Task directions:
Using the listing below, print the line that contains "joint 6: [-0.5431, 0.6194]" and each line after it, exactly as shown, through the final one.

Input:
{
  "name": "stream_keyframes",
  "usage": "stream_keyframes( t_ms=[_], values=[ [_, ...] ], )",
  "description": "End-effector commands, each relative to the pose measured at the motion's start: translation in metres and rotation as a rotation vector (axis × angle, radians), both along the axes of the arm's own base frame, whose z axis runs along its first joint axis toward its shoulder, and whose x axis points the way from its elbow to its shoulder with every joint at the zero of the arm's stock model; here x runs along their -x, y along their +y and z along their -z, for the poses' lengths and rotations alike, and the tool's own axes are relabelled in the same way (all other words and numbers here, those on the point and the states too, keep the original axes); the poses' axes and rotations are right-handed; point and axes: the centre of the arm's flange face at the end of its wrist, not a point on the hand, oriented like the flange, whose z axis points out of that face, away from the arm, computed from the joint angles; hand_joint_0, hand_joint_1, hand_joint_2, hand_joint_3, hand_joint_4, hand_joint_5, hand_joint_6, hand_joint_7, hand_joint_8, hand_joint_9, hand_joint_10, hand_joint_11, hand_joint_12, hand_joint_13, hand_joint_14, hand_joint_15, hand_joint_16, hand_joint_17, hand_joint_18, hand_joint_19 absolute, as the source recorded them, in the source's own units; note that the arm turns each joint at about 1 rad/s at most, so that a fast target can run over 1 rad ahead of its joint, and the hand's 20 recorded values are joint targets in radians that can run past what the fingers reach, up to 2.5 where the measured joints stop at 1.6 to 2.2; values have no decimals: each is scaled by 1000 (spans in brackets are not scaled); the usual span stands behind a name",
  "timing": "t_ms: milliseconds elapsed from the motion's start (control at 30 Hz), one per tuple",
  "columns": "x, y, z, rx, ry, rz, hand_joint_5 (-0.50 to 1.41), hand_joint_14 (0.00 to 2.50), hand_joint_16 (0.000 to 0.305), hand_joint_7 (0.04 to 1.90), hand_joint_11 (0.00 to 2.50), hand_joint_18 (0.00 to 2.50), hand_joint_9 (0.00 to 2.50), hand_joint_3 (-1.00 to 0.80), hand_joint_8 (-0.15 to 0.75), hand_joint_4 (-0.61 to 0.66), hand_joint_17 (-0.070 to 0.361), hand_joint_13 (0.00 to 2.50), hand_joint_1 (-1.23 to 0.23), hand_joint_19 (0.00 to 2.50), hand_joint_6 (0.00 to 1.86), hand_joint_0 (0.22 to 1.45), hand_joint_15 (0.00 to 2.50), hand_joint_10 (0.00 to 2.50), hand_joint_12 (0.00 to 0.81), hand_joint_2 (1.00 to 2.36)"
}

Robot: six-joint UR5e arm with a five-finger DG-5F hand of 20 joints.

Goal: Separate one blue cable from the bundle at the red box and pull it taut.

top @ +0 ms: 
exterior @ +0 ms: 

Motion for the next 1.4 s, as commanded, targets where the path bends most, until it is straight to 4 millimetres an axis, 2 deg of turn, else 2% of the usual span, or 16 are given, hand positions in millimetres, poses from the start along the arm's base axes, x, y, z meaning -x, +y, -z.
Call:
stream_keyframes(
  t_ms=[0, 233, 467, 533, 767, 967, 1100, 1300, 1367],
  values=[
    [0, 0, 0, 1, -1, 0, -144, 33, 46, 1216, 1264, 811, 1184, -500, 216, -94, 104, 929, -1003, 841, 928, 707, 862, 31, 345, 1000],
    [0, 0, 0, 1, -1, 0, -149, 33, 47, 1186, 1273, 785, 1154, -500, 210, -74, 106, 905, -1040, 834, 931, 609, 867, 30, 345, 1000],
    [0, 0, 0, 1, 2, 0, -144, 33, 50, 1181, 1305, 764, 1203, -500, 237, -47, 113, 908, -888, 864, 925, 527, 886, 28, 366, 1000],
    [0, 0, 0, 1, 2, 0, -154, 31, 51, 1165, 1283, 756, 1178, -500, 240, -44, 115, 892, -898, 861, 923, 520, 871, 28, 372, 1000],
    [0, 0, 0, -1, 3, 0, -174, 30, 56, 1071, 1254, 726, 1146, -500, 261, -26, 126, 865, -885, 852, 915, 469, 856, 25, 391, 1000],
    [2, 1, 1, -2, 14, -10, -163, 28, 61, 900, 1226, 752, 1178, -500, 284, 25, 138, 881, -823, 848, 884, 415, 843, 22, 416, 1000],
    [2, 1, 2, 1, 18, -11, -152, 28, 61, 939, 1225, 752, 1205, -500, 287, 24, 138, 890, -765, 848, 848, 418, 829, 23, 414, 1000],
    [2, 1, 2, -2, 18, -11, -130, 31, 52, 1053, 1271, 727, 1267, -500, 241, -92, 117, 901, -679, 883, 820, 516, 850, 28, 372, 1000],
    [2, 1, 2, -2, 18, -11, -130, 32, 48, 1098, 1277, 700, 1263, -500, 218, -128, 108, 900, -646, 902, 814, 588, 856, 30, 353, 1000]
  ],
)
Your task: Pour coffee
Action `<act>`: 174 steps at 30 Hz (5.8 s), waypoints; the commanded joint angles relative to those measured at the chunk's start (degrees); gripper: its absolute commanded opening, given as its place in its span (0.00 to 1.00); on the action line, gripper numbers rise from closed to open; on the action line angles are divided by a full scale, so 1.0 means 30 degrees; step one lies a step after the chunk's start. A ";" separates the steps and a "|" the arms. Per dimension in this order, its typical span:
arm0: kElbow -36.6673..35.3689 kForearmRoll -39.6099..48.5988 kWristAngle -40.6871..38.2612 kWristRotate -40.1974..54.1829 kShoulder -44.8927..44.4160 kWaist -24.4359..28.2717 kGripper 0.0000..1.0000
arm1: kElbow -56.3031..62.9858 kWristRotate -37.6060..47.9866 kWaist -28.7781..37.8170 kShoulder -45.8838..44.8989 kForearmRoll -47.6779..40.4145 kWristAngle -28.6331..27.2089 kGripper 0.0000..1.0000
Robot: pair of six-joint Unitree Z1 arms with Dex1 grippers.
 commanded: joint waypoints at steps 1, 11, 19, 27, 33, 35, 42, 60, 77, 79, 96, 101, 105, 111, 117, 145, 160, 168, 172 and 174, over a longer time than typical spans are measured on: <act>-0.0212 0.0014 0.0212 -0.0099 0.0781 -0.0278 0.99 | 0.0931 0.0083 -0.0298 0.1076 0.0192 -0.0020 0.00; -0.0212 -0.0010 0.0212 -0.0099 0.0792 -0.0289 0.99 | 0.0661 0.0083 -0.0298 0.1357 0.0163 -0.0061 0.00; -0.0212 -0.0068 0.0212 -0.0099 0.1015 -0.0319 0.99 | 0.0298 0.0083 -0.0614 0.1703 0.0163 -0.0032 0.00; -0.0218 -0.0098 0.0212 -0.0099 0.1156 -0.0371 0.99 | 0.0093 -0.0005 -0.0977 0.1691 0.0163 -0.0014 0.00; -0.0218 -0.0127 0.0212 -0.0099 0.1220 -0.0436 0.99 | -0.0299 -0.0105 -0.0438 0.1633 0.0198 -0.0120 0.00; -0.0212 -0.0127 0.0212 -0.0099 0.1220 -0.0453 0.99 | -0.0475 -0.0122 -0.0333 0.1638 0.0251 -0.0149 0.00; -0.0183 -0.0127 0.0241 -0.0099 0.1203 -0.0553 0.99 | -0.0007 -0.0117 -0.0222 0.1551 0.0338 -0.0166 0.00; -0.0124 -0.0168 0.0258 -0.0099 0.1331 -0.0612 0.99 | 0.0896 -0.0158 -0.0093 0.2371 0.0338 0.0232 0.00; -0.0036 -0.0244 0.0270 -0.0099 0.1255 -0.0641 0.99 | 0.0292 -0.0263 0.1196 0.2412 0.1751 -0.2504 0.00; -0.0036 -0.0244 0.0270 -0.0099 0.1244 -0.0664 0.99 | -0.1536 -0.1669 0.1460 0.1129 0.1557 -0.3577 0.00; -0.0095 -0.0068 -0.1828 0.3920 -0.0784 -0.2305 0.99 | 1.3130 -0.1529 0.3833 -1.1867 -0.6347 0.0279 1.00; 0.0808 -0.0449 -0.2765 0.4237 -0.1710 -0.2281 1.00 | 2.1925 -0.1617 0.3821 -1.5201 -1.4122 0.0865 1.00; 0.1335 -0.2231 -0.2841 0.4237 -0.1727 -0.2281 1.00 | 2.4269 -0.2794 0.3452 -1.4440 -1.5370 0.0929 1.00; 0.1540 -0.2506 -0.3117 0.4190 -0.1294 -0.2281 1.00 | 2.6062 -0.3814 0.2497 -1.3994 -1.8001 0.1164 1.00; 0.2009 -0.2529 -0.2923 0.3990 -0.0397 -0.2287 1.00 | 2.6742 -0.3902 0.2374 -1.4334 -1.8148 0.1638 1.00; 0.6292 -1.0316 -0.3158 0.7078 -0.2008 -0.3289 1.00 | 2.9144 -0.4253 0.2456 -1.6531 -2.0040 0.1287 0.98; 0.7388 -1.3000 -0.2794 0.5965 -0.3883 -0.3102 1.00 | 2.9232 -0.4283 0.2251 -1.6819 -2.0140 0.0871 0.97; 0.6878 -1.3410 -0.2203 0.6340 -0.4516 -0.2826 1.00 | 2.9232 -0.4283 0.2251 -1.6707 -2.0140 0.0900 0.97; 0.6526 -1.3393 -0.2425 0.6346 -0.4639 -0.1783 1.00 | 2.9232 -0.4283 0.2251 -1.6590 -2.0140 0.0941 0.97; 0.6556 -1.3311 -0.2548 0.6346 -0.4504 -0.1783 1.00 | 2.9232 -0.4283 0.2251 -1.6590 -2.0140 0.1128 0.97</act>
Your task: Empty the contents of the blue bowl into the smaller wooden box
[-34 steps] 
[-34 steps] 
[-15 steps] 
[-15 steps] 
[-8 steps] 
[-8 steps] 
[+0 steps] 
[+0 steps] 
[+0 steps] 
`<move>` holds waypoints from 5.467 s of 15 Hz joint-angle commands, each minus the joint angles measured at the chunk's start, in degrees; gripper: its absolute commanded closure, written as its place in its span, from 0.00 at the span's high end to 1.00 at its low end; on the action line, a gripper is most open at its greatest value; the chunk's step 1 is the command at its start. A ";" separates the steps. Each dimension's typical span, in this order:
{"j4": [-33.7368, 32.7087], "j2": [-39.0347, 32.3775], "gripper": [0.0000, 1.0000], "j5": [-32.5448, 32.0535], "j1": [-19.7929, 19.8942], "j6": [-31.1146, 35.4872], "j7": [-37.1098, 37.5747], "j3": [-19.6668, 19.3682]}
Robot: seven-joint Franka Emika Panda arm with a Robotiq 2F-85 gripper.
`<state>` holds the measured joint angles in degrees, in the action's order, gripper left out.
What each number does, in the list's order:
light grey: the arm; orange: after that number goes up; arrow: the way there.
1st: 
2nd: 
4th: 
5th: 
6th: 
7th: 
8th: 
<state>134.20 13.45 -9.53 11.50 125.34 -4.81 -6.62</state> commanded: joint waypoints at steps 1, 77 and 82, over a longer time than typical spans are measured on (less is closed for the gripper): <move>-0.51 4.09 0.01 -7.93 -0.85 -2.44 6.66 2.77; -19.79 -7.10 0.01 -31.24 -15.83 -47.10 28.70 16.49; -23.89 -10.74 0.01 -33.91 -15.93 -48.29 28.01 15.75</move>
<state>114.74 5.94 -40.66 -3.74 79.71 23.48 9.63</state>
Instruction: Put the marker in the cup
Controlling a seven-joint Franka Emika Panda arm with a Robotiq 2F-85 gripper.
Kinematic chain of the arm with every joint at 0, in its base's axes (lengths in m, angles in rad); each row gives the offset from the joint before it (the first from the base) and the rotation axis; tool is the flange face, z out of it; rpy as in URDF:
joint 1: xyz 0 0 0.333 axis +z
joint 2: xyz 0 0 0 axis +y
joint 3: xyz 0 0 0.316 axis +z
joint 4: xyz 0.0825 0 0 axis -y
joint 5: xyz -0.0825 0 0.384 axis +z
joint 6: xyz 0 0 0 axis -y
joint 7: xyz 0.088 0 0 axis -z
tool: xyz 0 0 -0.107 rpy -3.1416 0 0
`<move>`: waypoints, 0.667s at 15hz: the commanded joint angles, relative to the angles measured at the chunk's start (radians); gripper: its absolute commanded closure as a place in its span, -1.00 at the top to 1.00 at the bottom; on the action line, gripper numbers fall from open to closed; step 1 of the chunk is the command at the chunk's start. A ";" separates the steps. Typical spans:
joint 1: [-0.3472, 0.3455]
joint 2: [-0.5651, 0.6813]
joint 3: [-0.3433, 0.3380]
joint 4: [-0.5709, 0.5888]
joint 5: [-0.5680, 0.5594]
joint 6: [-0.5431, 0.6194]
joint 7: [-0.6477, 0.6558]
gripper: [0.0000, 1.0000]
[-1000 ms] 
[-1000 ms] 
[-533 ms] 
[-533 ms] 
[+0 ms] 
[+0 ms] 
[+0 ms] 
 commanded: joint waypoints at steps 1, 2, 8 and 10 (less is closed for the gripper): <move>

Answer below:
joint 6: [-0.5431, 0.6194]
joint 7: [-0.6477, 0.6558]
gripper: [0.0000, 1.0000]
[-1000 ms] 
[-1000 ms] 
[-533 ms] 
[-533 ms] 
[+0 ms] 
[+0 ms] 
[+0 ms] 
 commanded: joint waypoints at steps 1, 2, 8 and 10 (less is closed for the gripper): <move>

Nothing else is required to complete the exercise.